Project Rules (.cursor/rules/*.mdc) -- Persistent, version-controlled instructions scoped by glob patterns. Four types:
Always Apply-- every session (e.g., coding standards)Apply Intelligently-- agent-decided based on descriptionApply to Specific Files-- glob-matched (e.g.,**/*.tsx)Apply Manually-- invoked via@my-rule
Nested AGENTS.md -- Simpler alternative. Place in project root and subdirectories for directory-scoped instructions. More specific files take precedence.
project/
AGENTS.md # Global: "Use TypeScript, follow repo pattern"
frontend/
AGENTS.md # "Use Tailwind, Framer Motion for animations"
components/
AGENTS.md # "Props interface at top, named exports"
backend/
AGENTS.md # "Use zod validation, export types from schemas"
Team Rules -- Centrally managed from the Cursor Dashboard. Can be enforced (cannot be disabled by team members) for compliance.
Best Practice: Rules should be concise (<500 lines), reference files with @filename.ts instead of copying content, and be added only when the agent makes the same mistake repeatedly.
This layer gives agents on-demand capabilities beyond what's in the codebase. Skills teach agents how to do things; MCP gives them access to things.
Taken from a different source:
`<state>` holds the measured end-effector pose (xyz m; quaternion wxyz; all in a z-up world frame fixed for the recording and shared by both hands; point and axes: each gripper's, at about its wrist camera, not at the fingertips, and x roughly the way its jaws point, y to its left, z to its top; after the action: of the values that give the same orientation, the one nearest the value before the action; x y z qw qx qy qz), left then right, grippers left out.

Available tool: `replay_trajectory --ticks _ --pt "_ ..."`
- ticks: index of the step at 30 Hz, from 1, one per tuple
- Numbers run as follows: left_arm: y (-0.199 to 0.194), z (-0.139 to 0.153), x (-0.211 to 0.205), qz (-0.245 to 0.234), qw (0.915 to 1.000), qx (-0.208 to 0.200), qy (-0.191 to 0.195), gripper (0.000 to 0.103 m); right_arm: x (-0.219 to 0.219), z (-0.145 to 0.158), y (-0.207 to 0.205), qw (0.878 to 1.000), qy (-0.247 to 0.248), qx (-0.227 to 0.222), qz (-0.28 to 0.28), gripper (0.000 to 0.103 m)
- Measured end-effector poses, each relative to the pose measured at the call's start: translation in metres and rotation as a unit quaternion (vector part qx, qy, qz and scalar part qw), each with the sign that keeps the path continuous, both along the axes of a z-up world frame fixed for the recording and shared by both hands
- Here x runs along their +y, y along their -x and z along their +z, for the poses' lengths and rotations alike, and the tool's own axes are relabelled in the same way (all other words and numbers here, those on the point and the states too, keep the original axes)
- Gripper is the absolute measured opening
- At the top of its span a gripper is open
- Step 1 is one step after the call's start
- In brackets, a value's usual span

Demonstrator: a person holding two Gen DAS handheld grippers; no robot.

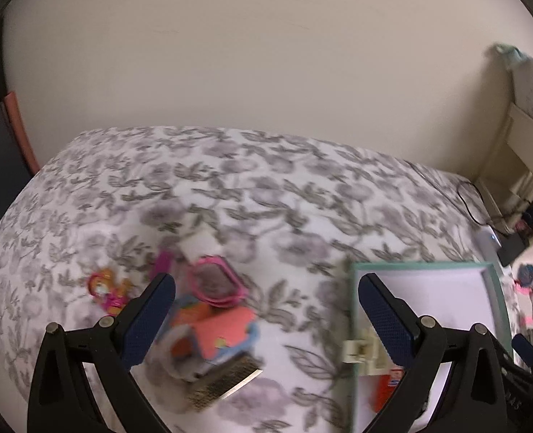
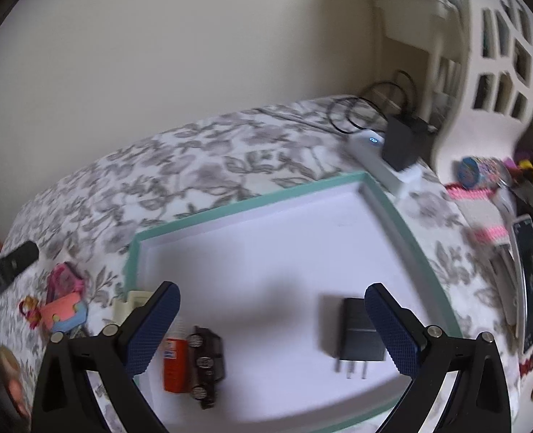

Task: Organize rigid objects
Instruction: 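Move both tools away from the tray toward the remaining objects on the bed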

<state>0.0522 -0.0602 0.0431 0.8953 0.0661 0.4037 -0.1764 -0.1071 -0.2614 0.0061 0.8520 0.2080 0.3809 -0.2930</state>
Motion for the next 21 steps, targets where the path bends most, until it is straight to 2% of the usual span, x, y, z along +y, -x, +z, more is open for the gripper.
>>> replay_trajectory --ticks 7,12,16,21 --pt "-0.016 0.005 0.039 0.041 0.9991 -0.006 -0.01 0.101 0.023 0.005 -0.016 0.998 -0.032 -0.014 0.054 0.103" --pt "-0.027 0.0 0.064 0.06 0.9976 0.026 -0.024 0.101 0.045 0.013 -0.03 0.995 -0.034 -0.019 0.089 0.103" --pt "-0.036 -0.005 0.082 0.078 0.9954 0.045 -0.032 0.101 0.065 0.016 -0.043 0.99 -0.064 -0.037 0.124 0.103" --pt "-0.045 -0.008 0.106 0.108 0.9914 0.058 -0.045 0.101 0.097 0.01 -0.063 0.982 -0.067 -0.023 0.174 0.103"
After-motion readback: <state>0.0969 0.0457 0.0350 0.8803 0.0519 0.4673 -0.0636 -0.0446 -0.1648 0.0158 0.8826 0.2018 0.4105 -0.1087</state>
(.cursor/skills/ or .agents/skills/) -- Portable, version-controlled packages with SKILL.md files. Unlike Rules (always loaded), Skills are loaded progressively when the agent determines relevance. Skills can include:
scripts/-- executable code the agent can runreferences/-- additional docs loaded on demandassets/-- templates, config files
Skill 1: Troubleshoot CI Pipeline Failures
.cursor/skills/
troubleshoot-ci/
SKILL.md
scripts/
fetch-ci-logs.sh
parse-failures.py
references/
CI_RUNBOOK.md
assets/
known-flaky-tests.json
SKILL.md contents:
---
name: troubleshoot-ci
description: Diagnose and fix CI pipeline failures. Use when a CI/CD
pipeline has failed, tests are flaky, or builds are broken in GitLab
CI, GitHub Actions, or similar systems.
---
# Troubleshoot CI Pipeline
## When to Use
- A CI pipeline has failed and the developer asks "why did CI fail?"
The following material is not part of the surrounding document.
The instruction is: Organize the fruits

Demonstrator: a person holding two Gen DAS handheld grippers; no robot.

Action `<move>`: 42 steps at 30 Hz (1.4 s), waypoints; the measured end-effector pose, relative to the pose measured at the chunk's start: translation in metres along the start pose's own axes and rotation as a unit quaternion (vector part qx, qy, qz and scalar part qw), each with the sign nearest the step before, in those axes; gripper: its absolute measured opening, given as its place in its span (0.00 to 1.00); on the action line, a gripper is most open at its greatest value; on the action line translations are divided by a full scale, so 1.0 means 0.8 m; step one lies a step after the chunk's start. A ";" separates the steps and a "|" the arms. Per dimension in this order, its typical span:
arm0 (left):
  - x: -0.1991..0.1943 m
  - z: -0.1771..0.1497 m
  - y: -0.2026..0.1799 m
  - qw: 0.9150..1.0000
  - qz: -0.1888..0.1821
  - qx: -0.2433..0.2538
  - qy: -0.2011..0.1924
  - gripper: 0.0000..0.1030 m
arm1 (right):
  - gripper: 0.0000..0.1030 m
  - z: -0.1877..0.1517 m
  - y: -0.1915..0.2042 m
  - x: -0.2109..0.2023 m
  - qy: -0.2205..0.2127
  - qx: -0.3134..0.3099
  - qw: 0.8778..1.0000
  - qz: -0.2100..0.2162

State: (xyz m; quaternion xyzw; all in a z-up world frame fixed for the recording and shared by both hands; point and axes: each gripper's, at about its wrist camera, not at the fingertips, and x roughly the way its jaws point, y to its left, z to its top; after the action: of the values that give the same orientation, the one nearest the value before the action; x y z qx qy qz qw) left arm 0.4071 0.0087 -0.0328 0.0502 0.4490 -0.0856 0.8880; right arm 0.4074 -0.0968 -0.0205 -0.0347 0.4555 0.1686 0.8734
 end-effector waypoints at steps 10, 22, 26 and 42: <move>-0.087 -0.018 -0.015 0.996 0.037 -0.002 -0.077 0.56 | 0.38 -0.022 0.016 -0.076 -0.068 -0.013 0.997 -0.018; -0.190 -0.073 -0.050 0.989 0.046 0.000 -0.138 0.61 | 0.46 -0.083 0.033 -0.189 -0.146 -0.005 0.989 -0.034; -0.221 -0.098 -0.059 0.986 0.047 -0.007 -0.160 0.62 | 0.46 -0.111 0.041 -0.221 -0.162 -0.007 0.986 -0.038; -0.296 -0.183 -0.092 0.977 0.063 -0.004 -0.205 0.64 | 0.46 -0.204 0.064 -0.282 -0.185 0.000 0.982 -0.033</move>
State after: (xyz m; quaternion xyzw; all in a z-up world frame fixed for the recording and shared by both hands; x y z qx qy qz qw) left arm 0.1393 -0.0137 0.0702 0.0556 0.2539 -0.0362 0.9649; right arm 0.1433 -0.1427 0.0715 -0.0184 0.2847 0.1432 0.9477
- Flaky tests are blocking merges
- Pipeline timeouts or resource exhaustion
## Instructions
1. **Gather evidence**: Run `scripts/fetch-ci-logs.sh <pipeline-id>`
to pull the latest failed job logs. If using GitLab MCP, call the
pipeline jobs API to get logs directly.
2. **Classify the failure** into one of:
- Compilation/build error -- read the error output, find the file
and line, propose a fix
- Test failure -- check `assets/known-flaky-tests.json` first; if
the test is known-flaky, suggest a re-run; otherwise diagnose
- Infrastructure failure (OOM, timeout, runner issue) -- check
resource limits in the CI config and suggest increases
- Dependency failure -- check lock files, registry availability
3. **Cross-reference** with `references/CI_RUNBOOK.md` for team-
specific remediation steps (e.g., how to retrigger, who to page)
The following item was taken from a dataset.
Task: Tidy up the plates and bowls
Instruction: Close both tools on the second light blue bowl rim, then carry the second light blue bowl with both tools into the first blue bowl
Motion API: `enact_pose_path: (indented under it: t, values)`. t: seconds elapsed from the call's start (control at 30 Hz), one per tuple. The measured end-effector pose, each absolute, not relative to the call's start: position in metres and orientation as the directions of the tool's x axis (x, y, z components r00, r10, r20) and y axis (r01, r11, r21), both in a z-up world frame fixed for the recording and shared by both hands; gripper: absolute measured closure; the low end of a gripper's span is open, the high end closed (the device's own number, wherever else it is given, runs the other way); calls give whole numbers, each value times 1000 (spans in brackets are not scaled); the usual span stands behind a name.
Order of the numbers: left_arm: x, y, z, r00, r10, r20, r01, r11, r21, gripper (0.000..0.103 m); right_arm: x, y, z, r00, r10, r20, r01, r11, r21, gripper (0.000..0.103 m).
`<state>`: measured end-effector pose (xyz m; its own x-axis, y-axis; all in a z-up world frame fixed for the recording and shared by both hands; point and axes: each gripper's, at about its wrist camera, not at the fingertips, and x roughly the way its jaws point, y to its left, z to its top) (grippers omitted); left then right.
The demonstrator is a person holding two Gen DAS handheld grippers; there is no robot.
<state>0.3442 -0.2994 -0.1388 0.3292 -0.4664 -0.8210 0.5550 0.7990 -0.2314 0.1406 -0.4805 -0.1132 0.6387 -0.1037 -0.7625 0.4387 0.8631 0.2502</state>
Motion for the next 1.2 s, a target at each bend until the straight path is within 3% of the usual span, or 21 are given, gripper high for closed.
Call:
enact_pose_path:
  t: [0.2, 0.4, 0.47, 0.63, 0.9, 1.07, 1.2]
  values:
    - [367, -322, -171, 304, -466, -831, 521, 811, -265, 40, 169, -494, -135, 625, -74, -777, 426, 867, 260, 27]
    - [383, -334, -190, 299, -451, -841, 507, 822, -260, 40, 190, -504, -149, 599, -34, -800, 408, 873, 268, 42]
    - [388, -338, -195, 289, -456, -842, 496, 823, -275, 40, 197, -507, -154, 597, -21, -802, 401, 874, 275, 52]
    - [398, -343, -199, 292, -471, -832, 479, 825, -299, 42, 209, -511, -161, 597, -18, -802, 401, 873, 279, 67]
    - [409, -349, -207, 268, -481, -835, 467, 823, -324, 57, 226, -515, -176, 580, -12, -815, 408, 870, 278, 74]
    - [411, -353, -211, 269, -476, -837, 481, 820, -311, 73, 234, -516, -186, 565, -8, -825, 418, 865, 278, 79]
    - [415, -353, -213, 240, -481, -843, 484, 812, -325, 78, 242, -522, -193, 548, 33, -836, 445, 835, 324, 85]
4. **Fix and verify**: Apply the fix, then instruct the developer to
push and monitor the next pipeline run
5. If the root cause is a flaky test, update
`assets/known-flaky-tests.json` with the test name and dateSkill 2: Debug Build Failures
.cursor/skills/
debug-build/
SKILL.md
scripts/
clean-build.sh
dependency-tree.sh
references/
BUILD_PATTERNS.md
SKILL.md contents:
---
name: debug-build
description: Diagnose and resolve build failures including compilation
errors, dependency conflicts, and configuration issues. Use when
builds fail locally or in CI, or when dependency resolution breaks.
---
# Debug Build Failures
## When to Use
- Local or CI build fails with compilation errors
- Dependency version conflicts or resolution failures
- Webpack/Vite/esbuild/tsc errors after package upgrades
- Docker image build failures
## Instructions
1. **Reproduce locally**: Run the project's build command (check
AGENTS.md or .cursor/rules for the correct command). Capture the
full error output.
2. **Parse the error**:
- TypeScript: Look for the TS error code (e.g., TS2345), find the
file:line, read surrounding context, and fix the type mismatch
- Docker: Identify the failing layer, check if it is a missing
dependency, wrong base image, or COPY path issue
- Native/compiled: Check compiler version, missing headers, or
linker errors
3. **Dependency conflicts**: Run `scripts/dependency-tree.sh` to
visualize the dependency graph. Look for duplicate or incompatible
versions. Consult `references/BUILD_PATTERNS.md` for team-approved
resolution strategies (e.g., `overrides`, `resolutions`).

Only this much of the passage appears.